Content starts

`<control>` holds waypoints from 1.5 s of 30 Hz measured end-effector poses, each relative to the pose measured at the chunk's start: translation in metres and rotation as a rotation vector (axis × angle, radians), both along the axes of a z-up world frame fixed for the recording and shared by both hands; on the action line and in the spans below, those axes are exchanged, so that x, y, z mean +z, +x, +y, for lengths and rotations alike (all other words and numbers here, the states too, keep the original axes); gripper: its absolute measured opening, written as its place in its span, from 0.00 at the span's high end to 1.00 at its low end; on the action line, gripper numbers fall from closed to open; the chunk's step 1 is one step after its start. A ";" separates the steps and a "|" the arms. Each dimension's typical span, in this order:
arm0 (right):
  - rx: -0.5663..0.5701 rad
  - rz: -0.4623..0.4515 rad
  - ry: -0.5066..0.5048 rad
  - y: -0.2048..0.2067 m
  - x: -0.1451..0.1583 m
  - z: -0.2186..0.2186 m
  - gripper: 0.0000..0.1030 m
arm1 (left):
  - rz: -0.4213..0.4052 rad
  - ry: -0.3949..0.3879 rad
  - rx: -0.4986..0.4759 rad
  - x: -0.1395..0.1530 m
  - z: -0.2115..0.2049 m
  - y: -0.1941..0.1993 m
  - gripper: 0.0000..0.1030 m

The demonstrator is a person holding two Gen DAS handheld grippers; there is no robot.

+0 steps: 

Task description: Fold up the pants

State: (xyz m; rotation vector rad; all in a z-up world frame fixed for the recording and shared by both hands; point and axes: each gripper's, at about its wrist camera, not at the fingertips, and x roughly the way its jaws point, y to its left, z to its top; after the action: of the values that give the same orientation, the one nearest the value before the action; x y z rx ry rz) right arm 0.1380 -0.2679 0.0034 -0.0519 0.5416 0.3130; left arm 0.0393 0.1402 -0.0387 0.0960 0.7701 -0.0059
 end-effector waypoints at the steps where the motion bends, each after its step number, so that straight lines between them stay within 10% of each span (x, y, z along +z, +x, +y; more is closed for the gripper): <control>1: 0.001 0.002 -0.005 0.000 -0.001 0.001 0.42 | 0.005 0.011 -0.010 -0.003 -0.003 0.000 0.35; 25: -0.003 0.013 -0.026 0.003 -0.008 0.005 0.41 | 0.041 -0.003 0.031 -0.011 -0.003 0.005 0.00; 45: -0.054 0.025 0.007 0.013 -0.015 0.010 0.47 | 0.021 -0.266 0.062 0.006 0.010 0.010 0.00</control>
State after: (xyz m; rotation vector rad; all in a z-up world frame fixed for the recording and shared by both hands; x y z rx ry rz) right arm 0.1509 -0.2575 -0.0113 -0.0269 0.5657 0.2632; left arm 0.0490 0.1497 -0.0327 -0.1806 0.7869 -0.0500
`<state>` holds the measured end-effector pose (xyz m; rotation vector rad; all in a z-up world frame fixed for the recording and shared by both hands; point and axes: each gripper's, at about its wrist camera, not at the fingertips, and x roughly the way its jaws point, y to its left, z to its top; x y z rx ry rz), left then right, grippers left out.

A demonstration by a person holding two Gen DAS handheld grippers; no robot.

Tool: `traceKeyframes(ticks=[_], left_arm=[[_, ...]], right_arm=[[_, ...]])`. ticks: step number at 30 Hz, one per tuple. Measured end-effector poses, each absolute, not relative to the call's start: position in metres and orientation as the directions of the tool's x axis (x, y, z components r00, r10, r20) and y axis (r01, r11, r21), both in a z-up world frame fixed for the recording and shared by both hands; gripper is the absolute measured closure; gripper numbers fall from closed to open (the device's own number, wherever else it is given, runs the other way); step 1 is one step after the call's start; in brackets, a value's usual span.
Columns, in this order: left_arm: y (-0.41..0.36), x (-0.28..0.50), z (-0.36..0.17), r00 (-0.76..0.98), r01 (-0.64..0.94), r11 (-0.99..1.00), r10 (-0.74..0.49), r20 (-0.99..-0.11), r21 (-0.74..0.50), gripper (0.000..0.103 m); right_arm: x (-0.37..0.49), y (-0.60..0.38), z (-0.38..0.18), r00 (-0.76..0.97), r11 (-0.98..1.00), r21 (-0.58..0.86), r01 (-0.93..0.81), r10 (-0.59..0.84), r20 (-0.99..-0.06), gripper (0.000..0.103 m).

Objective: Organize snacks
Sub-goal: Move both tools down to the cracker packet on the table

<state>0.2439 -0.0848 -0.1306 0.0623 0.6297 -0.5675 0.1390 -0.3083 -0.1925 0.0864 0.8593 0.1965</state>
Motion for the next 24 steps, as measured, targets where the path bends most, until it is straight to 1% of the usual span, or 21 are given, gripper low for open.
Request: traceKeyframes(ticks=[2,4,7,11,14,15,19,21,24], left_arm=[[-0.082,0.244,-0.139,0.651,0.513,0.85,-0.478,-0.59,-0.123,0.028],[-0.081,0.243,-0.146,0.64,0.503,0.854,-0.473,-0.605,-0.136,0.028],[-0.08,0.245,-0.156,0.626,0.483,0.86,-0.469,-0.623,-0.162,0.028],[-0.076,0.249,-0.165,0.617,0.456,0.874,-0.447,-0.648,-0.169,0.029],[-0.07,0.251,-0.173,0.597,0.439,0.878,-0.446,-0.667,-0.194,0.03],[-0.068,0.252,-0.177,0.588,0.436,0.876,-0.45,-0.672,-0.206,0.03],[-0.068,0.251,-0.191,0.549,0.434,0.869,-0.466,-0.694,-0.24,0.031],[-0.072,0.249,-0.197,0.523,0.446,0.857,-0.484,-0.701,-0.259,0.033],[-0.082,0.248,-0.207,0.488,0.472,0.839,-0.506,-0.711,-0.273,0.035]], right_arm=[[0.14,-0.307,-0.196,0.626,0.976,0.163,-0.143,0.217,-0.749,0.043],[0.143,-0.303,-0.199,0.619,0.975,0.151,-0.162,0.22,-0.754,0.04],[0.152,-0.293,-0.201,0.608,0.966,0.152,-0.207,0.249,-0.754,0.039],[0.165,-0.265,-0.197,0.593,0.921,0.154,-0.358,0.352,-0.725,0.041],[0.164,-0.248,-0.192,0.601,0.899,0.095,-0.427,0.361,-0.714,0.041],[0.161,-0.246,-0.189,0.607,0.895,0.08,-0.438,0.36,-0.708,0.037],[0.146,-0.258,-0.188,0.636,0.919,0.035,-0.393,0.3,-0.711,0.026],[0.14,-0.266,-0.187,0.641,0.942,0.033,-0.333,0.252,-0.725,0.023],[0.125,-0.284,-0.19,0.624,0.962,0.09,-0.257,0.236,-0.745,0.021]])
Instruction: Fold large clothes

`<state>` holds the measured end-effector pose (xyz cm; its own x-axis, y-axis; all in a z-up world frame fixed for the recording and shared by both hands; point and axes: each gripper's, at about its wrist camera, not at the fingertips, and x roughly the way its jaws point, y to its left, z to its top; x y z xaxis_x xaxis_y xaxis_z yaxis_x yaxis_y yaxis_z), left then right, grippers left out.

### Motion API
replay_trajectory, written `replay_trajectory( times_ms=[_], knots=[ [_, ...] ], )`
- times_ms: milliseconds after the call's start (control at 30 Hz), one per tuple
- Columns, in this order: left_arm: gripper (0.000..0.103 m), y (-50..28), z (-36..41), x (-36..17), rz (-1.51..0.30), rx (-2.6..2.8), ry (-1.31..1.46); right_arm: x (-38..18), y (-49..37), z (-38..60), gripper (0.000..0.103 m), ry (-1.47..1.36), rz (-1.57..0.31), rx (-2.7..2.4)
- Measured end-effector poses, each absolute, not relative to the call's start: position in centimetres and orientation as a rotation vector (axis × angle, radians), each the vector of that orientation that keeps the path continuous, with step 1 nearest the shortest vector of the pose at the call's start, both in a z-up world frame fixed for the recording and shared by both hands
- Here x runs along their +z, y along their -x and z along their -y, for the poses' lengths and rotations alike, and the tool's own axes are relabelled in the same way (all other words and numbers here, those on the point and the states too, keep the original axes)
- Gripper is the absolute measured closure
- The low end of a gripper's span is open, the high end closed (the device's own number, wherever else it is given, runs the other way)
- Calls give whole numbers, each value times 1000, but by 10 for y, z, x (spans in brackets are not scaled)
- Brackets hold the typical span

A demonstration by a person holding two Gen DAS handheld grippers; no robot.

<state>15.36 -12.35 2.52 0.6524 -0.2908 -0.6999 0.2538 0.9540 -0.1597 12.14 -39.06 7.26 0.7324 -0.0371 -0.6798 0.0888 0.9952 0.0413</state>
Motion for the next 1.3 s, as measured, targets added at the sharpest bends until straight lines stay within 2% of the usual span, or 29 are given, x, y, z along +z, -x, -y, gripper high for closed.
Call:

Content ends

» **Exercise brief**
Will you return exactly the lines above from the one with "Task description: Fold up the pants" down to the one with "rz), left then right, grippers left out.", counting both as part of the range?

» **Task output**
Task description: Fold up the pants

State: (xyz m; rotation vector rad; all in a z-up world frame fixed for the recording and shared by both hands; point and axes: each gripper's, at about its wrist camera, not at the fingertips, and x roughly the way its jaws point, y to its left, z to its top; after the action: of the values that give the same orientation, the one nearest the value before the action; x y z rx ry rz) right arm 0.1380 -0.2679 0.0034 -0.0519 0.5416 0.3130; left arm 0.0393 0.1402 -0.0387 0.0960 0.7701 -0.0059
 end-effector waypoints at the steps where the motion bends, each after its step number, so that straight lines between them stay within 10% of each span (x, y, z along +z, +x, +y; more is closed for the gripper): <control>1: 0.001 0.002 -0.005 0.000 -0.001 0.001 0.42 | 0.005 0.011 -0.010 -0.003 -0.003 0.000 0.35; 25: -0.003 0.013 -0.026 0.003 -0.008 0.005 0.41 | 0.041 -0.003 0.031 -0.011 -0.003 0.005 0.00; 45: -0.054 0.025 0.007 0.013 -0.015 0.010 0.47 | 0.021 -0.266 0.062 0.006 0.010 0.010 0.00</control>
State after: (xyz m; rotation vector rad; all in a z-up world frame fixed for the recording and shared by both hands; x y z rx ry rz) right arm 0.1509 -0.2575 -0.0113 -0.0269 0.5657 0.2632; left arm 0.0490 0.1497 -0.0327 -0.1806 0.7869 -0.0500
`<state>` holds the measured end-effector pose (xyz m; rotation vector rad; all in a z-up world frame fixed for the recording and shared by both hands; point and axes: each gripper's, at about its wrist camera, not at the fingertips, and x roughly the way its jaws point, y to its left, z to its top; x y z rx ry rz), left then right, grippers left out.

The response to this exercise is finished.